The question drums around in my mind like a bongo. It comes to me when I’m walking to campus and I run into that person who I spoke to five times in class last semester, or when I’m in my first meeting for a club, or — God forbid — when I’m doing an icebreaker (I really don’t like icebreakers). It reverberates in my dreams, haunting me — What will I say this time? Will I tell one of my rehearsed anecdotes? Or will I tell the truth, that I spent months either at work (at a spice shop or children’s clothing store depending on the day, if you must know), in my bed, or with a friend who wasn’t on vacation during that given week? No, I probably will not.
It is with great pleasure that I tell you we are almost out of the “what did you do this summer?” period. There may be a short “what did you do over Fall Break?”, slightly longer one for Thanksgiving Break, and an even longer period surrounding Winter Break, but they do not match up to the summer questioning season. Because, unlike these shorter breaks in between classes or fall and spring semesters, summer is four months, so you had to have done something worthwhile, right?
Some of this rant is highly hypocritical and maybe an ounce or two hyperbolic because, I admit, I do actually wonder what people do over the summer. However, on the receiving end of this question, I feel the need to have done something life-changing, fascinating, or worst of all, fruitful for my future.
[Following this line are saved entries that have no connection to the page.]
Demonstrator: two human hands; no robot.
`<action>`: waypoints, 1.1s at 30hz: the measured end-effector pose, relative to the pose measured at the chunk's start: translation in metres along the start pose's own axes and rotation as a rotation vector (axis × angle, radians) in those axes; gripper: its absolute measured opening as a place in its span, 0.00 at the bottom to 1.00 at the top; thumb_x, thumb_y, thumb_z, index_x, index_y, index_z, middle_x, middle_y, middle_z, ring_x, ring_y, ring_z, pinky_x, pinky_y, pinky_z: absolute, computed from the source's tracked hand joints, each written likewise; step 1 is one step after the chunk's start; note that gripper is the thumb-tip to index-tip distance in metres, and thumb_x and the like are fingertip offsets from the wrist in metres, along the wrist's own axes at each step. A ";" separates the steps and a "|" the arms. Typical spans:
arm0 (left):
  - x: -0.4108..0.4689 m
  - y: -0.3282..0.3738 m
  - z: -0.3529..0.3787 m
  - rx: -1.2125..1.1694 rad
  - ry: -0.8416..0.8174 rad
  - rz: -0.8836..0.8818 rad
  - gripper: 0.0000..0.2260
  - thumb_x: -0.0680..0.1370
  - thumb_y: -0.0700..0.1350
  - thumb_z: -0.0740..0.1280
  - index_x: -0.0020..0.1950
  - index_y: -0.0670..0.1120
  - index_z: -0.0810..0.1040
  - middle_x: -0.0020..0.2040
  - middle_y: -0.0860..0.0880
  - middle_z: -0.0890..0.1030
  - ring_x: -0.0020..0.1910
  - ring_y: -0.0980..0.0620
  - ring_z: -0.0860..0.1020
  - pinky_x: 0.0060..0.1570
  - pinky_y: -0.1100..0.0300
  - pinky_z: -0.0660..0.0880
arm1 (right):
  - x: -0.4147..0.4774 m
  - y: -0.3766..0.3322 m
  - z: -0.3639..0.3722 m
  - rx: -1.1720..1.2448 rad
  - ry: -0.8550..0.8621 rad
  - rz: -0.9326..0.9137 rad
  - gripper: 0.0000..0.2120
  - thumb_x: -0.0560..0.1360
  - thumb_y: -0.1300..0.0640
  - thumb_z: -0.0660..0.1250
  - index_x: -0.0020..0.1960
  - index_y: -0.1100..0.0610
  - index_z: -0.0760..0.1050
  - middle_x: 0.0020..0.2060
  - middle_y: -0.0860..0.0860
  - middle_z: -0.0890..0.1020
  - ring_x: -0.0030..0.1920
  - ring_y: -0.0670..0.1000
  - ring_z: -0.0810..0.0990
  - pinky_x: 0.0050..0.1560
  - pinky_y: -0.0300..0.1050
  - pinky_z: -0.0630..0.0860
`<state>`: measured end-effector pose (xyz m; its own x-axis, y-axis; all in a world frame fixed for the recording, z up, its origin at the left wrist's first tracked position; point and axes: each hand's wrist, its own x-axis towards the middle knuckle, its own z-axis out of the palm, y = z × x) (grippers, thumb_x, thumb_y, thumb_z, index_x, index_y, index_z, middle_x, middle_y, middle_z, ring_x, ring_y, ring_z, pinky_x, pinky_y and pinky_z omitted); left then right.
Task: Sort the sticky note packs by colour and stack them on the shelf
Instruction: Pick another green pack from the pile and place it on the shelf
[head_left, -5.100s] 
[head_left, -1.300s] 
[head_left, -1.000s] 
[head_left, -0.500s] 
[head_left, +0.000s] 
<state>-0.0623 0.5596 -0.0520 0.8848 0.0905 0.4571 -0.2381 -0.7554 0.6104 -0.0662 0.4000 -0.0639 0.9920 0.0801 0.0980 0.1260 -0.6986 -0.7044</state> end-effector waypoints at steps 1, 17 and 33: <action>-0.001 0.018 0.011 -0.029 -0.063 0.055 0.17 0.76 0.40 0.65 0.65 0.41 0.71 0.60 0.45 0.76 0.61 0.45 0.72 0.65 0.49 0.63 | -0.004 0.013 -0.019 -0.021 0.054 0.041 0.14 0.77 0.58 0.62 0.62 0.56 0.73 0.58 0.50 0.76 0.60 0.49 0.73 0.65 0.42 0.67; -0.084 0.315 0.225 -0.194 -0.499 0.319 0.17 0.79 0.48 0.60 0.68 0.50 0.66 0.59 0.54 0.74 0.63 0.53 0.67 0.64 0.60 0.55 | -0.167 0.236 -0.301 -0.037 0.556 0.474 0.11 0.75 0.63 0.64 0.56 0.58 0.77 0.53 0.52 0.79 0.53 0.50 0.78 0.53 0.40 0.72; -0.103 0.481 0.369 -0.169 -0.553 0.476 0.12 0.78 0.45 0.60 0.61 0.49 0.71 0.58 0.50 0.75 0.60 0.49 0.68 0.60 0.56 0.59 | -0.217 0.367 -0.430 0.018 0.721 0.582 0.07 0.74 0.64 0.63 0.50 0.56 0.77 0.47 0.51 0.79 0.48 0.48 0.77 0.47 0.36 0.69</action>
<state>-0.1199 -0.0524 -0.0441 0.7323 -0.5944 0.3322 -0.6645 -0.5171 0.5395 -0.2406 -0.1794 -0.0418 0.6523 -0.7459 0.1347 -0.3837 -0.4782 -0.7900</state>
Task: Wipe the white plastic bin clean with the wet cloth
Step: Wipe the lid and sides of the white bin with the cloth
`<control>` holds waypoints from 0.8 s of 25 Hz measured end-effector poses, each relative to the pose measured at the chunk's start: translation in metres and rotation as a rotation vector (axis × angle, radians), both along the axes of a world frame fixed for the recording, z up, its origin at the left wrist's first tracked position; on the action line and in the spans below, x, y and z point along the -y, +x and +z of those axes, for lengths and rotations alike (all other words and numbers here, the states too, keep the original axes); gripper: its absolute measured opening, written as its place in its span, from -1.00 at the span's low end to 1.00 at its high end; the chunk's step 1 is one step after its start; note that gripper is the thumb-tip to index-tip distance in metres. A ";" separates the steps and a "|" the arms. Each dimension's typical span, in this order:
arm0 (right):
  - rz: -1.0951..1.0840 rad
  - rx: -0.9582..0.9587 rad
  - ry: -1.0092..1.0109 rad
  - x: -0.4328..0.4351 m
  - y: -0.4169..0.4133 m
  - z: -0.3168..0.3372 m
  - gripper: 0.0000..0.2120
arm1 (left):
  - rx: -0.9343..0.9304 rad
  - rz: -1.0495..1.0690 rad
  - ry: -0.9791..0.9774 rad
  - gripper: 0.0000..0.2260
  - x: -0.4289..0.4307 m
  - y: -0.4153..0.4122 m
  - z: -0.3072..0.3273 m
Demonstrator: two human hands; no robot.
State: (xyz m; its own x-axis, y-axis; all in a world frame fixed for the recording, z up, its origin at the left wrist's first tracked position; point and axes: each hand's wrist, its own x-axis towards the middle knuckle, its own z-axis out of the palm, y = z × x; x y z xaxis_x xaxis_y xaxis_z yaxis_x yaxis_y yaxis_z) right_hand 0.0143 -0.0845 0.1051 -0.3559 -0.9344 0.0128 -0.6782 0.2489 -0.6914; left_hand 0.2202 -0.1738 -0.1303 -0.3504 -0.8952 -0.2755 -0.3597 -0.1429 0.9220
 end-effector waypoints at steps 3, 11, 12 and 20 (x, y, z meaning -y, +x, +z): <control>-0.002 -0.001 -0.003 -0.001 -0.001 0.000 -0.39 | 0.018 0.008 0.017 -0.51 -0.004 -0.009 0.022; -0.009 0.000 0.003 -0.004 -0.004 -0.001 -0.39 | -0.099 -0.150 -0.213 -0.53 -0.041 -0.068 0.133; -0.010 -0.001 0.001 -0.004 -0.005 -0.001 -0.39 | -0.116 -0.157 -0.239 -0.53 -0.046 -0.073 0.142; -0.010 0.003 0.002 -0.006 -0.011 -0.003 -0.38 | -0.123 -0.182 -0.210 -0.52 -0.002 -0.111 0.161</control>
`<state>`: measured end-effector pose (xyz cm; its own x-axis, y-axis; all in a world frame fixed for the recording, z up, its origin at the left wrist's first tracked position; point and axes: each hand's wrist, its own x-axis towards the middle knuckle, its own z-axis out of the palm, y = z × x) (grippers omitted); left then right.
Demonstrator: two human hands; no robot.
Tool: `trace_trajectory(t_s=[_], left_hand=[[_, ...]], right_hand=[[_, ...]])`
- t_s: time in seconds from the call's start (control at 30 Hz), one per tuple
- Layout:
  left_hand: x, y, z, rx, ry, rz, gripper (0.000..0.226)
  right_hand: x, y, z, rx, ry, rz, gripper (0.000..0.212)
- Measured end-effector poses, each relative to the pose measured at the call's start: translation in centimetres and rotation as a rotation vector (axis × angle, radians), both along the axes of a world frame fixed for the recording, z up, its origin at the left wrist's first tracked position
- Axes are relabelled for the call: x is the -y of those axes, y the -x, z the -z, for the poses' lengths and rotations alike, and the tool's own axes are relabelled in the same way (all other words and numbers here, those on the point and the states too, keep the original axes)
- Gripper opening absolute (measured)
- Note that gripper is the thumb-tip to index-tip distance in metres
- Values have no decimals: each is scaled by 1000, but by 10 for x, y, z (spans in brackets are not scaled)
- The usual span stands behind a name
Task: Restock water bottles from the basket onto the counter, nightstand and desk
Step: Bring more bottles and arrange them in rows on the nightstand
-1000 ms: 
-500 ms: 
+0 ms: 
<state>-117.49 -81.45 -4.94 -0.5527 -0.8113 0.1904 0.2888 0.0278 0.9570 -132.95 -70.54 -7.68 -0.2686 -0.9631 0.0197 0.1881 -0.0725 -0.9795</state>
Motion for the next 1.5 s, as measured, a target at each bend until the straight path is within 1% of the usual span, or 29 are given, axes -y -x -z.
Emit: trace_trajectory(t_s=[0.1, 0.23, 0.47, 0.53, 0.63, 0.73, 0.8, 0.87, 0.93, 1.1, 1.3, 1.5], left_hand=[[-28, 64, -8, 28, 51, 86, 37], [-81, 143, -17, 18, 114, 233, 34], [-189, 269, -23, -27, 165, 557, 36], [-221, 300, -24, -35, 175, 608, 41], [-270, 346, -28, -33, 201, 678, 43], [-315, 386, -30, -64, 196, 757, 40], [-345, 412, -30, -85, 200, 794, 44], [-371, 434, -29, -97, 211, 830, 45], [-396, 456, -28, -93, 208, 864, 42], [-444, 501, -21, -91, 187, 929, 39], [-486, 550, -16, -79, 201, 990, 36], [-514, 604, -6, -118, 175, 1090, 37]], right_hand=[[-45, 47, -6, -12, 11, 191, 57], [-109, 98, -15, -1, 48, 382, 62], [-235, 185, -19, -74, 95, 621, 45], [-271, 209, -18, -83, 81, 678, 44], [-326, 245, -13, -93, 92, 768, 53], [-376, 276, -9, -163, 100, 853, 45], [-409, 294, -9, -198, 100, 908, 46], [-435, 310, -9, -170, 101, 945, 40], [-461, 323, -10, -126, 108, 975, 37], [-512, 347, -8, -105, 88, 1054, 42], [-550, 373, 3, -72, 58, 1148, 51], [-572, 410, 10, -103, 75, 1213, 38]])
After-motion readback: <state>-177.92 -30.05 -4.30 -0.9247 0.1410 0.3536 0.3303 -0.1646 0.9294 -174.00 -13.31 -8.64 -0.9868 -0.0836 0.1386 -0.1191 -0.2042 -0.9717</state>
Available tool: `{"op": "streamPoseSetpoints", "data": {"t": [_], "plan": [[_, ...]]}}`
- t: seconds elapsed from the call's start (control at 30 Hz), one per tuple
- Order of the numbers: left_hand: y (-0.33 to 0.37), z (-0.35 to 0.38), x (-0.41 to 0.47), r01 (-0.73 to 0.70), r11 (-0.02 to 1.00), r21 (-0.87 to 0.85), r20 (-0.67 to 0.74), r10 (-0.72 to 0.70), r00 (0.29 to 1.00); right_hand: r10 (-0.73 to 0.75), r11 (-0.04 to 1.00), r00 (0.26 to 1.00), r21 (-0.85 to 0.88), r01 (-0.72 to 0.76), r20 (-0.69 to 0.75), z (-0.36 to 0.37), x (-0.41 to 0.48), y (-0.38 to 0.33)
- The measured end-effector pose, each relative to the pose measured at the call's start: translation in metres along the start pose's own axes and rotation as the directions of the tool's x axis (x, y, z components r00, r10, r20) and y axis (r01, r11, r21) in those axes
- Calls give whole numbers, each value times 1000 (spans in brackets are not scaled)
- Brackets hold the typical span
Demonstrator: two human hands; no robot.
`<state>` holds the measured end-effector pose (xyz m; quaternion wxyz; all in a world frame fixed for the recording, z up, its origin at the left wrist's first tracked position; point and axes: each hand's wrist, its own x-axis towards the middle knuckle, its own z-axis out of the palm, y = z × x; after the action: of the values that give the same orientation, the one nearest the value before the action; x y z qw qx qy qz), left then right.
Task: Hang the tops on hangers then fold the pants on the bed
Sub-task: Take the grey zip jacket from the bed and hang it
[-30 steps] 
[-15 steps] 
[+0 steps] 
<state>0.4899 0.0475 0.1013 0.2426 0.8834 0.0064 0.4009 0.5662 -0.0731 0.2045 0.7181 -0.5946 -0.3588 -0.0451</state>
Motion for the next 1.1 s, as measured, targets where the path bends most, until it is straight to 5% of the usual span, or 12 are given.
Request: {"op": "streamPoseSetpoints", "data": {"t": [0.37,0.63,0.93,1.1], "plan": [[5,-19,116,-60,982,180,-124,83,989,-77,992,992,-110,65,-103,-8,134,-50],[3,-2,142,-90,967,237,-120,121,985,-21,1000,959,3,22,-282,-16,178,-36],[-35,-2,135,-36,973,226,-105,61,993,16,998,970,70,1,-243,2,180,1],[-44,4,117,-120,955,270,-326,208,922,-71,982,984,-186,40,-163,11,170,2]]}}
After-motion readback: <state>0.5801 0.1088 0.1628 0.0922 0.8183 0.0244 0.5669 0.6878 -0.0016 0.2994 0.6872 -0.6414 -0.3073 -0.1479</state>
When did summer stop being about taking a break from classes and work? I think it’s one of those things that come with getting older, the things that slowly suck the life and fun out of you, until you are a pawn in a never-ending work-eat-sleep cycle of terror, like how can you no longer enjoy a birthday without an existential crisis or do anything without having to pay for it? Anyway, I’m losing my point here.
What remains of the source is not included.